If we were to train a model on image files with evenly distributed random noise, it would come up against the standard information-theoretical limits. But if our data distribution is substantially restricted (as it is in most ML applications), the model can encode a lot of knowledge about images in a shared representation that’s relatively small. There is a ton of structure shared across distributions like “all images taken by a camera”, and even more for more restricted distributions like “photos of cats and dogs” or “photos of visual art”.I’m willing to bet that this is also why neural models are sensitive to adversarial perturbations—all you have to do is shift off the manifold somewhat and you’ve created something unlike anything the model has ever seen, while escaping human detection. What is it about human perception that gets around this? We see this idea at work with auto-encoders, whose explicit task is to learn compact representations of data distributions. Learned auto-encoder image compression methods now outperform their classical counterparts.Cui et al. 2021. “Asymmetric gained deep image compression with continuous rate adaptation”. (CVPR, arXiv) Given all this, it’s clear that information theory still allows for large models like DALL-E or Stable Diffusion to contain high-fidelity representations of their training images, even if it’s not exact or recoverable.
interpretability and fair use
Even if 5 billion images in a 4GB model still sounds like too much, I don’t think we actually need that point in order to see some problems with this defense. The fact is that we actually don’t understand how the neural network operates internally. stablediffusionfrivolous.com claims that “AI image generators make use of on the order of a byte or so per image”, but there’s no way to empirically determine such a claim. Imagine the scenario where the case gets decided in favor of stable diffusion on the basis of the information theory argument.
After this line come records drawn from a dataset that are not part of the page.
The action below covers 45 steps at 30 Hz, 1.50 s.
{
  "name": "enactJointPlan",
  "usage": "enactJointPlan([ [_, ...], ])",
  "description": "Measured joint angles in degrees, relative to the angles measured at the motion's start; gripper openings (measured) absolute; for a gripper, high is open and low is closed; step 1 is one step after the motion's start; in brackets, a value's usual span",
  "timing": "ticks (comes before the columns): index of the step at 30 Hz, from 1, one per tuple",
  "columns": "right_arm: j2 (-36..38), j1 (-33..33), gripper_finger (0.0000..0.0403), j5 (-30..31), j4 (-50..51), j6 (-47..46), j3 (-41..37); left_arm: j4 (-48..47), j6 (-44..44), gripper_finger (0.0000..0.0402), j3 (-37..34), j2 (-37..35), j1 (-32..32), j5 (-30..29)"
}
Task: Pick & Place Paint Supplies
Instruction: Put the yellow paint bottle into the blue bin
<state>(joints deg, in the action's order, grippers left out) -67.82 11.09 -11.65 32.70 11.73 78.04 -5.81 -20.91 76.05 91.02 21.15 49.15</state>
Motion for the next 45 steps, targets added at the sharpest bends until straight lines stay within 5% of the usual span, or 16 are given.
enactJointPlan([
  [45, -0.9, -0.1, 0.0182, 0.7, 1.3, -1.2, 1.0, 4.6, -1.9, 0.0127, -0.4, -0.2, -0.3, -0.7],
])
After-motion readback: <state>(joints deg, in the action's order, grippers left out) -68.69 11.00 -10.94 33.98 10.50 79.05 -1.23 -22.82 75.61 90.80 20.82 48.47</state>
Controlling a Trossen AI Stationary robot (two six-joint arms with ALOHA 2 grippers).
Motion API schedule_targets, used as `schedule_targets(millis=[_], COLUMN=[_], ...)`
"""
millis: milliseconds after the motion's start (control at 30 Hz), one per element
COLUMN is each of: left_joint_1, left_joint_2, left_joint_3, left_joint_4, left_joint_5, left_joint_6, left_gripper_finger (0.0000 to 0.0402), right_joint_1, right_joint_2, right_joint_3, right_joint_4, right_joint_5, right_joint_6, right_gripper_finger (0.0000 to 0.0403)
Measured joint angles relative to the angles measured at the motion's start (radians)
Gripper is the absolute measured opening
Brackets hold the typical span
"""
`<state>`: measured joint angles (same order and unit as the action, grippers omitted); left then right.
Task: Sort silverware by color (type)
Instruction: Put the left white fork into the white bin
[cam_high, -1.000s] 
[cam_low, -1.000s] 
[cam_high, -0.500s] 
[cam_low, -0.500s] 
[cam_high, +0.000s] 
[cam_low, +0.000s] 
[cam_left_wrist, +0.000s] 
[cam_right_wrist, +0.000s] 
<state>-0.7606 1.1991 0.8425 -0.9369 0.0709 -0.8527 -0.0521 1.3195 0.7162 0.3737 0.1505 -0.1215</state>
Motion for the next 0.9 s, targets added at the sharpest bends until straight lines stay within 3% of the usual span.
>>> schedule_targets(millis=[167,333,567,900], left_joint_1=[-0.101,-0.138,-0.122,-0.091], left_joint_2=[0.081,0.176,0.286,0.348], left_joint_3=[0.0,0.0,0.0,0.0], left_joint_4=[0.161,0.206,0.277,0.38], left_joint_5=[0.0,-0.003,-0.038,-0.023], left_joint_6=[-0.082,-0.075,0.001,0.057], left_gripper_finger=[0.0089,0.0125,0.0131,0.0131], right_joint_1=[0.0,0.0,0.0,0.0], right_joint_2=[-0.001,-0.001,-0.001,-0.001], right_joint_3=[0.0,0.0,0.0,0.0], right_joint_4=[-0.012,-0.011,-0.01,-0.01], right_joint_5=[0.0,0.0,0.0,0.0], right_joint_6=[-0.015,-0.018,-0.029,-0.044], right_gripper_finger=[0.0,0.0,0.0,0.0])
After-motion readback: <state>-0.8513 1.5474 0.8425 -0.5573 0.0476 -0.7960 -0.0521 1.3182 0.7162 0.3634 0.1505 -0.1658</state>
Then consider these possible futures:
Researchers discover a way to extract reasonably accurate original training art from the representations a year from now.There’s already work showing that retrieval of images close to original images is possible! Check out these Stable Diffusion-generated images compared with samples from the training set, and see Somepalli et al. 2022. “Diffusion art or digital forgery? Investigating data replication in diffusion models” (arXiv). Obviously there are limitations to this particular work: it uses the training images to search the model for a similar possible outputs, so by definition the resulting images will be similar.
Researchers discover a way to extract original training art 20 years from now.
We discover that there exists an entangled internal representation of all the training art, but it’s impossible to extract original training art from the model.
Researchers never discover a way to extract original training art, but do find a way to determine to high accuracy whether a particular image was used as a training example.
Are we comfortable deciding the legality of this use of art data without actually understanding the internals of the technology? I think rational people can land on both sides of this question:
- for legality
- We don’t yet understand how humans rely on the art they’ve seen when generating new art, yet we’re comfortable allowing humans to create works that are highly derivative.
- Copyright isn’t really a fair system anyway, and only exists out of the artists’ need for profit in a capitalist system. We should set art free by allowing more people to participate through these technologies.
- against legality
- These technologies only make it harder for artists to benefit from their works, which is necessary in a capitalist system.
- On the spectrum from completely derivative to completely novel, these AI systems probably sit somewhere on the less novel side compared to humans. That means these technologies probably offend the spirit of fair use.